Einzel-Events statt Show-Reihen. Eine erstaunliche Entwicklung im Programm des schwächelnden Marktführers. Doch Sänger betont, dass die nun geplanten Shows durchaus darauf angelegt seien, bei guten Quoten zumindest zu einer kleinen Reihe zu werden. Ein Erfolgsrezept gibt es jedoch nicht. "Erfolgreiche, langlaufende Showreihen sind sicher die Königsklasse des Genres, da sie Woche für Woche eine Magnet für die Zuschauer sein müssen und nicht nur ein paar Mal im Jahr. Umso schwieriger ist es, sie zu entwickeln", erklärt Sänger. "Vor genau dieser Aufgabe stehen derzeit alle großen Sender und Showproduzenten weltweit. 'DSDS' und 'Das Supertalent' sind da nicht nur bei RTL, sondern auch am Gesamtmarkt fast alleinstehend, was Laufzeit und Perfomance betrifft."

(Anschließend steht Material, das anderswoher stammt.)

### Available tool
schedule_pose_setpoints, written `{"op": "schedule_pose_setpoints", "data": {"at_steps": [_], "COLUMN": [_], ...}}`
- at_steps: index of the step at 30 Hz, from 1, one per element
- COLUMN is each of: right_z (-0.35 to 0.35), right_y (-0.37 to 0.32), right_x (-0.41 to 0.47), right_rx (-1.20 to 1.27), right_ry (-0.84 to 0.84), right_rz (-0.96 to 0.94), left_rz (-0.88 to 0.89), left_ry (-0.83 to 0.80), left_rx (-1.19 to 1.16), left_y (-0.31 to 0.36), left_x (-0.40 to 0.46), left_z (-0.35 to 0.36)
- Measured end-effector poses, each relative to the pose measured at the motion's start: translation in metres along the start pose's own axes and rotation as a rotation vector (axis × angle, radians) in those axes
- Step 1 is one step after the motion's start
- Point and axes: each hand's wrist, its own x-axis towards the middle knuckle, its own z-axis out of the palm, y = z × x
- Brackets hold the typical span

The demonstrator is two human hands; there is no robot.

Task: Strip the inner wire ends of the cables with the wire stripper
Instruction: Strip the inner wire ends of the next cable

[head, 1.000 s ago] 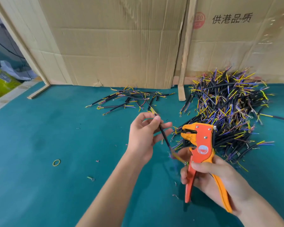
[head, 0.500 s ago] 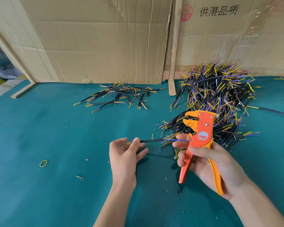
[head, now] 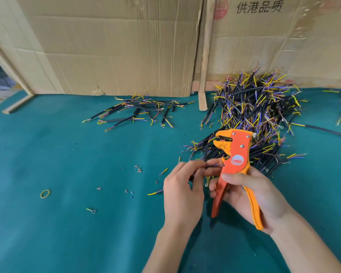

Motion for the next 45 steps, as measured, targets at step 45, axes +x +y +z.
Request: {"op": "schedule_pose_setpoints", "data": {"at_steps": [45], "right_z": [0.010], "right_y": [0.012], "right_x": [-0.004], "right_rx": [-0.133], "right_ry": [-0.107], "right_rz": [0.172], "left_rz": [-0.043], "left_ry": [0.301], "left_rx": [0.082], "left_y": [-0.017], "left_x": [0.012], "left_z": [0.002]}}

Erschwert wird die Situation auch durch die Tatsache, dass neue Hits auf dem internationalen Markt weiter auf sich warten lassen. Gezwungenermaßen ist die Kreativität der deutschen Fernsehmacher in diesen Zeiten wichtiger denn je. Sie müssen quasi aus der Not eine Tugend machen. Deshalb ist es auch keine Überraschung, dass es sich sowohl bei "Cash Crash" als auch bei "Unschlagbar" um Eigenentwicklungen handelt. "Darüber freuen wir uns ganz besonders", sagt der RTL-Unterhaltungschef. "Wir glauben, dass es auch in Deutschland viel Kreativität gibt und dass der Blick ins Ausland nicht immer notwendig ist. Im Gegenteil, ich kann mir vorstellen, dass 'Cash Crash' und 'Unschlagbar' auch international interessant sein können." Da passt es gut ins Bild, dass der US-Sender FOX schon an diesem Wochenende in den Kölner Studios einen Piloten für die Adaption von "Cash Crash" aufzeichnet.

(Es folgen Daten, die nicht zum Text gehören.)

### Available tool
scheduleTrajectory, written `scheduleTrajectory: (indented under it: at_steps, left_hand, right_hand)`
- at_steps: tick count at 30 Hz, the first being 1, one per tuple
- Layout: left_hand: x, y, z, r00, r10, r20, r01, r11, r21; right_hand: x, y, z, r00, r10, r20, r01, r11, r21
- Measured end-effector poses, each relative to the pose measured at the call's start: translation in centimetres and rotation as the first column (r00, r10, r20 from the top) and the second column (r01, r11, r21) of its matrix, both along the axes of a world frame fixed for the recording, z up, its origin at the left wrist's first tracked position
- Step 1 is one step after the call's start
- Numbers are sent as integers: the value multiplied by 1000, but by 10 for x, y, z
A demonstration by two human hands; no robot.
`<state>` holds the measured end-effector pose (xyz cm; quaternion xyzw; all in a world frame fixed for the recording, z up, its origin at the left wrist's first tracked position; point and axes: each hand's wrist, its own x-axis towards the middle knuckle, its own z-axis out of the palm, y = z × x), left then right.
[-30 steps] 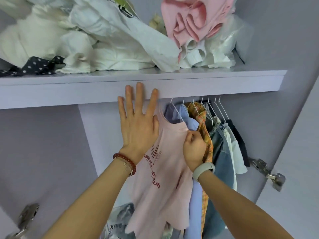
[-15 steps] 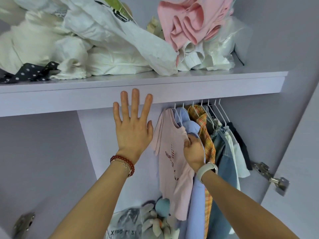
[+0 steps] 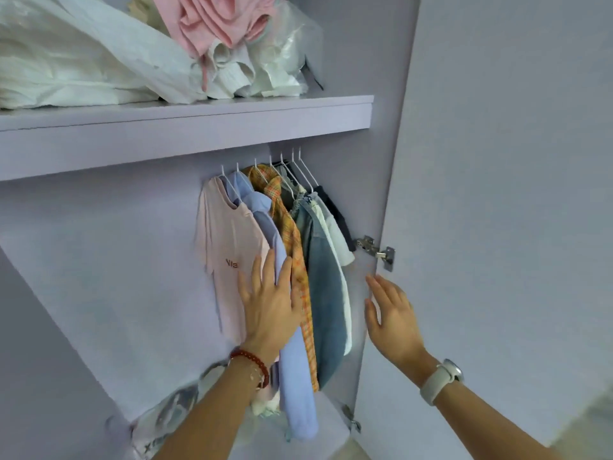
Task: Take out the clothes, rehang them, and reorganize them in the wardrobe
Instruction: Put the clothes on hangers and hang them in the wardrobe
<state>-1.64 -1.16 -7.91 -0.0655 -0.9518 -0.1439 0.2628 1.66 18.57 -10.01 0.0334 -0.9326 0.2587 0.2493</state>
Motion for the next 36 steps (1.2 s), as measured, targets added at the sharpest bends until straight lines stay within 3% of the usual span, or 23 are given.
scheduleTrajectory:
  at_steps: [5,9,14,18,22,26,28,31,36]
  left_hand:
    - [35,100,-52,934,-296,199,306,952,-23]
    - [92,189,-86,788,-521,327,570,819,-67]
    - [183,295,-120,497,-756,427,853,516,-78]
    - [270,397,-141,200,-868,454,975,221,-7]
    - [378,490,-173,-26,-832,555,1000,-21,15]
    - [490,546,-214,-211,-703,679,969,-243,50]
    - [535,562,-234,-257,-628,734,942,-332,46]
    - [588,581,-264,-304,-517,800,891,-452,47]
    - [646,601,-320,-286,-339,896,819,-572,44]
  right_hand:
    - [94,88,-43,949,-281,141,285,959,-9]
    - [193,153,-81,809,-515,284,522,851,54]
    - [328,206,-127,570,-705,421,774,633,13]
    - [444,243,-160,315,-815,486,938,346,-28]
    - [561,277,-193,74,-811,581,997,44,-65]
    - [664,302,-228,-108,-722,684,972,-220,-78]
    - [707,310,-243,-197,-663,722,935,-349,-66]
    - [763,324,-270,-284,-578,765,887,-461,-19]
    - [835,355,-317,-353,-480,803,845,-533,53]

RTL will im Show-Bereich aber verständlicherweise auch weiterhin über den Tellerrand hinausschnauen. Tom Sänger: "Wir fahren aber zweigleisig: Sich hinzustellen und zu warten, dass ein anderer irgendwo auf der Welt die richtige Idee hat ist vielleicht einfach, aber zu wenig. Deshalb entwickeln wir zusammen mit den Produzenten selbst. Gleichzeitig haben wir sehr genau im Blick, was weltweit passiert." Mit Blick auf die neuen Show-Formate wird man bei RTL bereits in wenigen Wochen schlauer sein. Die Zeiten, in denen der Erfolg des Senders im Unterhaltungs-Bereich fast ausschließlich auf den Schultern der Bohlen-Castings lastete, sind jedenfalls vorbei.